This article was originally posted on Guns.com
Democrats prevailed in the lower chamber of the Illinois General Assembly on Wednesday, sending one gun control bill to Gov. Bruce Rauner’s desk and three to the Senate for further consideration.
Headed to Rauner, a Republican, is a long-stalled Senate proposal to require additional licensing for gun stores in the Land of Lincoln. The trio of bills booted up to the Senate aims to ban bump stocks, establish a 72-hour waiting period for commonly owned semi-automatic rifles, and up the age to buy guns characterized as “assault weapons” to 21.
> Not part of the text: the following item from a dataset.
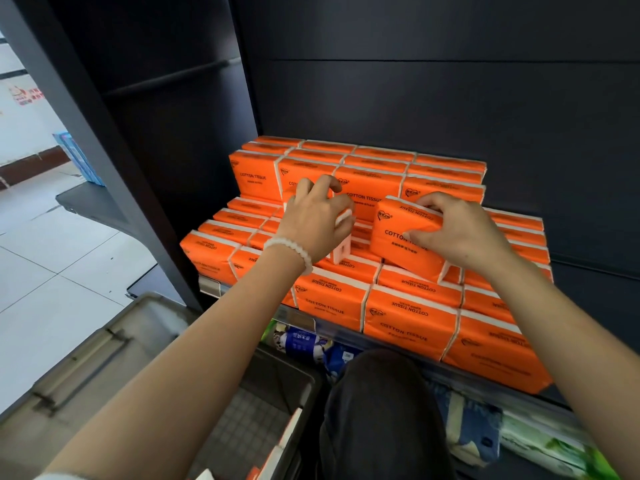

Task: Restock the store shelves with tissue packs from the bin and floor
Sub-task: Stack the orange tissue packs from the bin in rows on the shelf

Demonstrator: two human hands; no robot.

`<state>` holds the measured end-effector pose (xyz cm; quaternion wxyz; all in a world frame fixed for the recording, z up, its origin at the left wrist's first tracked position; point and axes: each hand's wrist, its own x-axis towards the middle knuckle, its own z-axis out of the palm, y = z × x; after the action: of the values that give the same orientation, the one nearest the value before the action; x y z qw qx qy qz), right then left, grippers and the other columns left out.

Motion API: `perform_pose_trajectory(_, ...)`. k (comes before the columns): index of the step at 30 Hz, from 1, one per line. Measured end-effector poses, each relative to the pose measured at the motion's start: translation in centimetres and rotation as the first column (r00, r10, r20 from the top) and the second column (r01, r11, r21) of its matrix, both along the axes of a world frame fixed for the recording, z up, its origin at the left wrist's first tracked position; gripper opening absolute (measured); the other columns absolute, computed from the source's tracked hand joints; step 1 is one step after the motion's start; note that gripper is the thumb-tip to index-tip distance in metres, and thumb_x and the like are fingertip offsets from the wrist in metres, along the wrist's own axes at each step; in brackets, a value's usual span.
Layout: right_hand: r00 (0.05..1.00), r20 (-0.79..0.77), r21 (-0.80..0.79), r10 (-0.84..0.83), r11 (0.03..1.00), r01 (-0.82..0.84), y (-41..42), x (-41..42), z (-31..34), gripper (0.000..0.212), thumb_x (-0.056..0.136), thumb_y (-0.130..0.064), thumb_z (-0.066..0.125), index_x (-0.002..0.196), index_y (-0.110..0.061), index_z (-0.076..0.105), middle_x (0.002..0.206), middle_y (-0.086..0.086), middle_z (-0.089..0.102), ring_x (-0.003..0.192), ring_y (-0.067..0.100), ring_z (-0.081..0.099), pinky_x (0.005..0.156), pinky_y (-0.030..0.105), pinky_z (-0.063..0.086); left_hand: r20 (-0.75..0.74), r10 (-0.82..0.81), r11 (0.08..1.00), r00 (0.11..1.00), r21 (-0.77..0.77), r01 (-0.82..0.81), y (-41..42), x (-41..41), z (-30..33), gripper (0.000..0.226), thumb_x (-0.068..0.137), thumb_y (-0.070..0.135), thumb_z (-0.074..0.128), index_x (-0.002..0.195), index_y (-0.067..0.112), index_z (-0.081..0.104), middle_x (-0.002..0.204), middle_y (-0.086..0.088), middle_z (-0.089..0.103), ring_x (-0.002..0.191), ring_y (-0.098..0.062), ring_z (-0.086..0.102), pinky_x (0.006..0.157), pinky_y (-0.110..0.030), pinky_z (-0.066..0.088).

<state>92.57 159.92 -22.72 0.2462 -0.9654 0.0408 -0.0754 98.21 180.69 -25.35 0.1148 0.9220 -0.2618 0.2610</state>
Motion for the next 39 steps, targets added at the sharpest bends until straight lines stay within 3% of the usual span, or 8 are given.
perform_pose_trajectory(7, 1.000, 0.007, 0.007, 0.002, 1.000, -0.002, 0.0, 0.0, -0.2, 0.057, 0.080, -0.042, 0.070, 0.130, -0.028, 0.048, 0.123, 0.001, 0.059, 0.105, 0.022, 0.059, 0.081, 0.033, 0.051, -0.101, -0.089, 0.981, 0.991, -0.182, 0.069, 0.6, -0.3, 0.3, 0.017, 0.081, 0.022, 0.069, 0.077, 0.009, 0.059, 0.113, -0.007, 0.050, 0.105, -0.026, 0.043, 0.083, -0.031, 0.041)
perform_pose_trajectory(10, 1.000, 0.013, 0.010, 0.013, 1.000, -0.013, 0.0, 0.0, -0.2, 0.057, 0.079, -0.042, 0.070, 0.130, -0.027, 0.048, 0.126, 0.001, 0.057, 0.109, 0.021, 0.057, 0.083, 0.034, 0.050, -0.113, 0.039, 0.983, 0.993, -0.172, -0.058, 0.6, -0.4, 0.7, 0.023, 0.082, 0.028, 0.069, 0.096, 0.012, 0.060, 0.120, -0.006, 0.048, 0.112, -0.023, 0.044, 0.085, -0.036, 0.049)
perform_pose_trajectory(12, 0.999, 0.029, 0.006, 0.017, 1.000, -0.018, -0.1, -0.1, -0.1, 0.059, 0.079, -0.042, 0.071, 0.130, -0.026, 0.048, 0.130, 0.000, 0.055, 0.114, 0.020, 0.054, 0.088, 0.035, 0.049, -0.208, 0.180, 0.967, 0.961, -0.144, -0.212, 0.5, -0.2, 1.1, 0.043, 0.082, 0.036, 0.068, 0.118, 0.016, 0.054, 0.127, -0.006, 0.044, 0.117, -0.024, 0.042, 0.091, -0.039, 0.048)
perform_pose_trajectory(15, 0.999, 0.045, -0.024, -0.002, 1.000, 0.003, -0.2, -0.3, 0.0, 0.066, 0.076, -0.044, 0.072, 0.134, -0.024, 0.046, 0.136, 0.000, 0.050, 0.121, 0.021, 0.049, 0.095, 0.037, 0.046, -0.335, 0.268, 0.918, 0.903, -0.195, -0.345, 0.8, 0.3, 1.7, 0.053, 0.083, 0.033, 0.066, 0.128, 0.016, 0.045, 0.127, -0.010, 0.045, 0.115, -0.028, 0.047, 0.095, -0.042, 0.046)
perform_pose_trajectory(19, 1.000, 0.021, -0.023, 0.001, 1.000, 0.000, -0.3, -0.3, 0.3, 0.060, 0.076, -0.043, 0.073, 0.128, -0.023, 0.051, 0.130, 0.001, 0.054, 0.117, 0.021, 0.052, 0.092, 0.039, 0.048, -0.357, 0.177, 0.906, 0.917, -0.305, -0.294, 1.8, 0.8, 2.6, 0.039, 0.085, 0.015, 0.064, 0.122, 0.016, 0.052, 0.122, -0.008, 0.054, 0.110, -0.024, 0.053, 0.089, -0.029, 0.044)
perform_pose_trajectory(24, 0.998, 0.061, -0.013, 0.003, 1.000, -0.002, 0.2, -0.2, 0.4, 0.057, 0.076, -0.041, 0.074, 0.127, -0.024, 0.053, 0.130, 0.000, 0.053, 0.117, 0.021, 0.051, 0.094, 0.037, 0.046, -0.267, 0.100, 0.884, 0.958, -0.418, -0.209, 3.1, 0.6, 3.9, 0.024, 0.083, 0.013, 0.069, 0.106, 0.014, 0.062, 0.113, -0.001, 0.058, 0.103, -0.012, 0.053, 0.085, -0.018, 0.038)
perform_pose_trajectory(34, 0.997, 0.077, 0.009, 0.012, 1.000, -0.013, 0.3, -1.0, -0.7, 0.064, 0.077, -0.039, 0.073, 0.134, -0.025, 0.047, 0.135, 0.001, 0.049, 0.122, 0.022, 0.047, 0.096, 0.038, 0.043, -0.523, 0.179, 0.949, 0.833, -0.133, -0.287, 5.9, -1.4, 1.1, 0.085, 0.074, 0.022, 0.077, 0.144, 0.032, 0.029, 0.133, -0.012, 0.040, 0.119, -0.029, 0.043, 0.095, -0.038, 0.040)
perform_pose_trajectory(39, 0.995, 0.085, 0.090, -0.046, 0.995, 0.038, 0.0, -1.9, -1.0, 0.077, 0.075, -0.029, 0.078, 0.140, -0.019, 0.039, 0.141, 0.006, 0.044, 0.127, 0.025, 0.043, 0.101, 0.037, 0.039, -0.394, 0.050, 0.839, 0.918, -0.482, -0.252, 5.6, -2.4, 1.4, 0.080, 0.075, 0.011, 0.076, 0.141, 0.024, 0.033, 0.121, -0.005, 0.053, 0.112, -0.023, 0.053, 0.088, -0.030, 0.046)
The licensing bill, SB 1657, has been kicking around Springfield for over a year and has been a hot-topic item among Second Amendment advocates in the state. As for gun control groups, they feel the proposed $1,000 five-year state permitting process for already federally-licensed gun dealers will help stop illegal guns from making it to the streets.
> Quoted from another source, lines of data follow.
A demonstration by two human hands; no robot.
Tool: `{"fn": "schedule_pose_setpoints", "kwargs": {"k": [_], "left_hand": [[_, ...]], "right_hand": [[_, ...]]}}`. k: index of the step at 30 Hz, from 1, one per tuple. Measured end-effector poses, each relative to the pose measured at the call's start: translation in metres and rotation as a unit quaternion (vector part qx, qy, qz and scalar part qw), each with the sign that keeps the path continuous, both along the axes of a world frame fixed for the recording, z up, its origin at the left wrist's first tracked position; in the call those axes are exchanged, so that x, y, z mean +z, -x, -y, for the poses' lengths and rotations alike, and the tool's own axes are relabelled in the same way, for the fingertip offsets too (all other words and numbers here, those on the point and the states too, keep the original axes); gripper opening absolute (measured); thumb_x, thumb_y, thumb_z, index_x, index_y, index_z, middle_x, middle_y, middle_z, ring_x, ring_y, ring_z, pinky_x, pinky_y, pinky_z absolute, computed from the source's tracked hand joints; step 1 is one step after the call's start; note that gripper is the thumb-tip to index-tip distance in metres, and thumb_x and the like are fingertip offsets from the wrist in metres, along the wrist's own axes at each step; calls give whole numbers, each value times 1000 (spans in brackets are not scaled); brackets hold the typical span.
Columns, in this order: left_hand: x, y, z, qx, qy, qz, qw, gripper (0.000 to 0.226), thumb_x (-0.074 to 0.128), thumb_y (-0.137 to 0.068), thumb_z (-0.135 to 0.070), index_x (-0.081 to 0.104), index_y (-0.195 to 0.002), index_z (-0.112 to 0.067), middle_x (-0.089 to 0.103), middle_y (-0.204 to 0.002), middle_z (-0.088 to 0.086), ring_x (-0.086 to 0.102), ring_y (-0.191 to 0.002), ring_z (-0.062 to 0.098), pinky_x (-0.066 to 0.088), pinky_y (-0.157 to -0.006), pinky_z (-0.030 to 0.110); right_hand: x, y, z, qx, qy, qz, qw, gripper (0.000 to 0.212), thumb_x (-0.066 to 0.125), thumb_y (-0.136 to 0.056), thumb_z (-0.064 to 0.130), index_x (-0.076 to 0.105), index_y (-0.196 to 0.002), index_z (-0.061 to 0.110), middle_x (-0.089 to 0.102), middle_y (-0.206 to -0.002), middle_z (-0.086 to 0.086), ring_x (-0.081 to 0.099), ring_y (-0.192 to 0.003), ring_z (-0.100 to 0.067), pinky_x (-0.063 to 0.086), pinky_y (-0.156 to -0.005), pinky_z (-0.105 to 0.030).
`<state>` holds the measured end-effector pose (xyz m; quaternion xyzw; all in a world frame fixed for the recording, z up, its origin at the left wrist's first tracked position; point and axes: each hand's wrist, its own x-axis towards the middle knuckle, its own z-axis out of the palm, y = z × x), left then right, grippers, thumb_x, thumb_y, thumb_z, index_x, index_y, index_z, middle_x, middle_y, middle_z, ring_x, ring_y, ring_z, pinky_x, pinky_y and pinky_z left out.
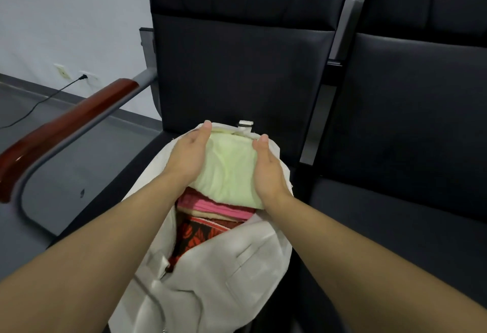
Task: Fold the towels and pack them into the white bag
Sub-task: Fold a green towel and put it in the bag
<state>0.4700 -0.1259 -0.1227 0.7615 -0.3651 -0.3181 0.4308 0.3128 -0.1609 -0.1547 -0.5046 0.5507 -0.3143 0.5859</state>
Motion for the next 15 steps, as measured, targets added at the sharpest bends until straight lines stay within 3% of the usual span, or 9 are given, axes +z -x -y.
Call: {"fn": "schedule_pose_setpoints", "kwargs": {"k": [3, 5, 6, 8, 9, 13, 15], "left_hand": [[-16, -2, 6, -63, -101, 77, 990, 59, 24, -104, -64, 55, -138, -27, 55, -139, -1, 46, -126, 19, 30, -107, 33], [-26, -6, 3, -89, -182, 73, 976, 75, 19, -100, -71, 43, -153, -23, 40, -159, 6, 36, -144, 25, 24, -118, 37], [-28, -8, 0, -91, -205, 58, 973, 80, 18, -99, -74, 40, -155, -21, 36, -161, 6, 33, -148, 26, 21, -119, 38], [-29, -11, -6, -79, -204, 61, 974, 88, 18, -94, -79, 43, -153, -18, 40, -159, 8, 36, -146, 27, 23, -118, 38], [-27, -12, -9, -67, -185, 75, 978, 90, 18, -93, -80, 47, -151, -18, 44, -156, 9, 40, -143, 27, 25, -116, 38], [-19, -6, -25, -14, -111, 113, 987, 85, 15, -97, -75, 64, -133, -16, 63, -124, 7, 53, -123, 25, 35, -100, 35], [-15, 0, -37, -38, -121, 123, 984, 82, 14, -98, -73, 65, -132, -18, 65, -127, 8, 55, -124, 26, 36, -97, 35]], "right_hand": [[7, 1, 8, 26, -15, -81, 996, 63, 19, -104, 61, 65, -107, 18, 50, -79, 6, 55, -83, -12, 37, -83, -21], [4, 3, 11, 41, -21, -121, 992, 63, 19, -105, 59, 63, -113, 15, 50, -80, 4, 57, -99, -20, 33, -85, -24], [1, 5, 11, 50, -27, -123, 991, 67, 18, -105, 60, 62, -125, 14, 59, -92, 1, 56, -108, -21, 32, -88, -25], [-8, 7, 7, 72, -16, -119, 990, 71, 15, -104, 62, 55, -141, 18, 64, -125, -2, 54, -121, -20, 32, -94, -24], [-10, 7, 3, 81, 2, -114, 990, 70, 13, -103, 62, 53, -144, 21, 62, -130, 1, 54, -123, -18, 31, -95, -23], [-6, 11, -26, 86, 90, -98, 987, 62, 14, -103, 62, 50, -145, 34, 57, -131, 15, 49, -124, -7, 26, -98, -21], [-2, 13, -37, 103, 83, -94, 987, 63, 12, -102, 64, 50, -144, 35, 60, -131, 14, 52, -123, -9, 30, -97, -22]]}}
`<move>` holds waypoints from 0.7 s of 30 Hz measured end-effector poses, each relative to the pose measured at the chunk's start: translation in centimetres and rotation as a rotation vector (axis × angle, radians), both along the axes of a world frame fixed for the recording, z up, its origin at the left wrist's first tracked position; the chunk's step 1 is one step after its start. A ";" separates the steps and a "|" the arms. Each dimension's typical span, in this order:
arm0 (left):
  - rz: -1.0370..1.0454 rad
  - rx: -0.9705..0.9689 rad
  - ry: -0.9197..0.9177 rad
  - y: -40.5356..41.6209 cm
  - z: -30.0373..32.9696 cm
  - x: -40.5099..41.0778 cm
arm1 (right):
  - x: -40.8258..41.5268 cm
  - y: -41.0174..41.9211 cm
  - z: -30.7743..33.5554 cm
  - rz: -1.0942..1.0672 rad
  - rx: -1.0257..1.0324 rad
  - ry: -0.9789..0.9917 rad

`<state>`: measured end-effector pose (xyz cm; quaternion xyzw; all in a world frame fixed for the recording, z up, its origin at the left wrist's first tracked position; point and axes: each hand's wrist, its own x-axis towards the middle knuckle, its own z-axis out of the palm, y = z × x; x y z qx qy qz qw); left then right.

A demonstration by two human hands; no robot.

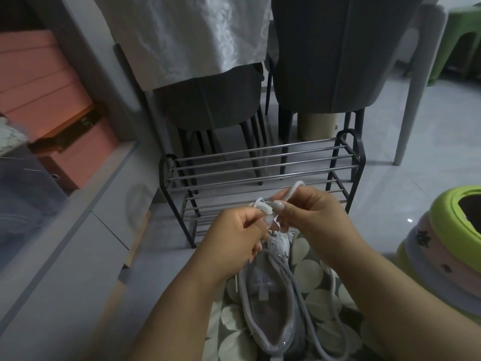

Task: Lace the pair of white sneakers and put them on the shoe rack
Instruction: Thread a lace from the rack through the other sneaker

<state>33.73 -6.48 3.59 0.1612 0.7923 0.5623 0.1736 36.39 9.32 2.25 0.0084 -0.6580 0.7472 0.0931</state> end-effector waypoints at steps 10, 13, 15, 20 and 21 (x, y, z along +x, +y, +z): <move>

“The illegal trafficking of firearms in Illinois causes too many communities to experience heartache and pain,” said former U.S. Rep. Gabby Giffords, who is calling on Rauner to sign the bill. “Today, elected officials on both sides of the aisle had the courage to step up and act.”
The legislation passed 64-52
Headed to the Senate are:
HB 1465, which would push the minimum age to buy semi-auto rifles, magazines capable of holding more than 10 rounds, and .50 caliber rifles to age 21. The measure advanced on a 64-51 vote.
HB 1467, to establish a ban on bump stocks and trigger cranks. The National Rifle Association argues the definitions in the bill are “broad and vague” and could wind up outlawing competition guns and even antiques such as Gatling guns, making those who possess them suddenly liable for criminal charges. The bill passed 83-31 with broad support.
HB 1468, which would establish at least a 72-hour wait for those buying “assault weapons” or guns chambered in .50-caliber BMG. Currently, the state has a waiting period on handguns only. The measure was greenlighted 79-37.